Je vous propose donc de me remettre pour le mardi 21 mars, 18h au plus tard, vos tribunes de 1000 signes chacune.
Au plaisir de m'entretenir avec vous, restant à votre disposition pour un rendez-vous,
Adrien Jolly, Directeur de cabinet".

Précisions le 20 mars du même directeur de cabinet : "C'est un numéro spécial portant sur les 3 premières années du mandat en cours".
Il reconnaît, le 21 mars, que le document est hors format et non prévu par le règlement : "Compte tenu du caractère exceptionnel de cette édition spéciale mi-mandat, qui n’est pas prévue par ce même règlement intérieur, les délais sont raccourcis".

On apprend ensuite que le règlement ne sera même pas respecté. En réponse à une demande de ma collègue Roseline Sarkissian : "vous disposez de 250 signes par élu, ce qui fait 500 signes pour votre groupe et 1500 signes pour le groupe de Monsieur Duvauchelle".

Bref, il n’y a aucune cohérence avec cette majorité !

LE BILAN SUPPRIME ? MENSONGES !

Et puis le 29 mars, coup de théâtre ! Il n'y aurait plus de bilan de mi-mandat :
"Madame, Monsieur,
Le document pour lequel vous avez été sollicités le 17 mars afin de fournir une tribune libre ne sortira finalement pas.
Aussi, nous vous remercions de bien vouloir nous adresser pour le 18 avril votre Tribune libre pour Le Mag numéro 61 qui sera diffusé début mai dans les mêmes conditions que pour les précédents magazines.
Nous vous informons que ce numéro comportera notamment un focus sur les actions municipales depuis 2014.
Cette tribune est à envoyer : communication@fontainebleau.fr
Vous remerciant par avance. Cordialement
Le service communication"

Et là c'est le flagrant délit de mensonge ! 

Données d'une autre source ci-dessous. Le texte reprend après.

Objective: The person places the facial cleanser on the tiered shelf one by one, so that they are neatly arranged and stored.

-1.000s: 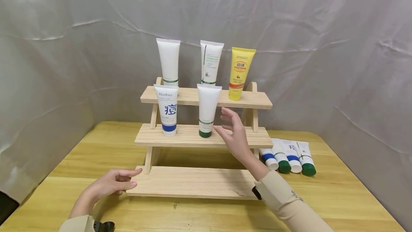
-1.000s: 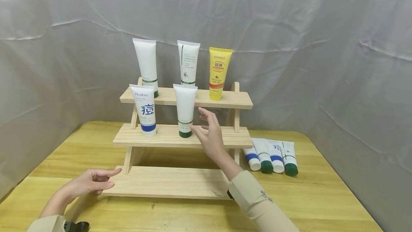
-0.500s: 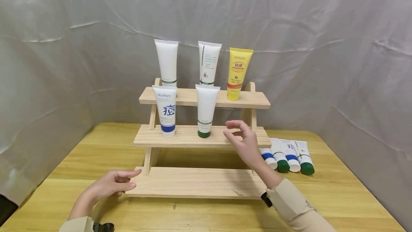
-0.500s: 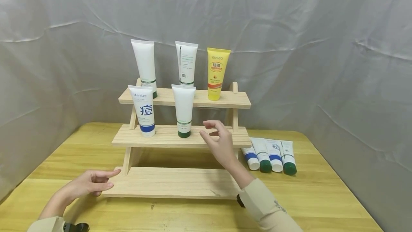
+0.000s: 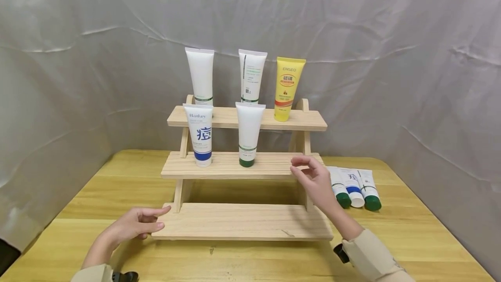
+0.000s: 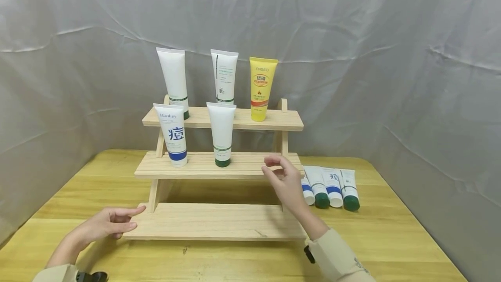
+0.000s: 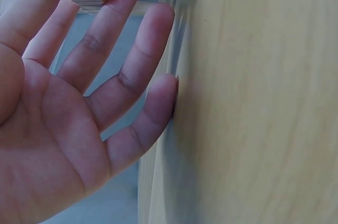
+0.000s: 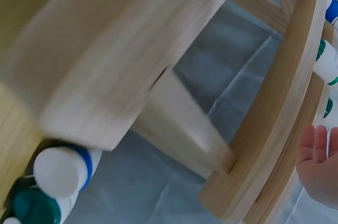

On découvre qu'en fait, ce bilan - soi-disant supprimé - a bien été mis en distribution, a priori le 28 mars au soir, lors de la réunion publique de la majorité.

Or, la loi est claire "lorsque la commune diffuse, sous quelque forme que ce soit, un bulletin d'information générale sur les réalisations et la gestion du conseil municipal" : peu importe la taille ou le format de la diffusion : il s'agit d'un bulletin d’information municipal qui doit obligatoirement comporter la place de l'opposition.
Celui distribué le 28 mars est donc illégal.

Ce document devrait être payé par Frédéric Valletoux lui-même à titre de sanction, puisque ce document n'est pas conforme à la Loi et n'aurait pas dû émaner de la commune en cette forme, dont il porte pourtant l'en-tête.
La Préfecture sera saisie d'une réclamation pour ce nouvel abus, avec une demande de réparation.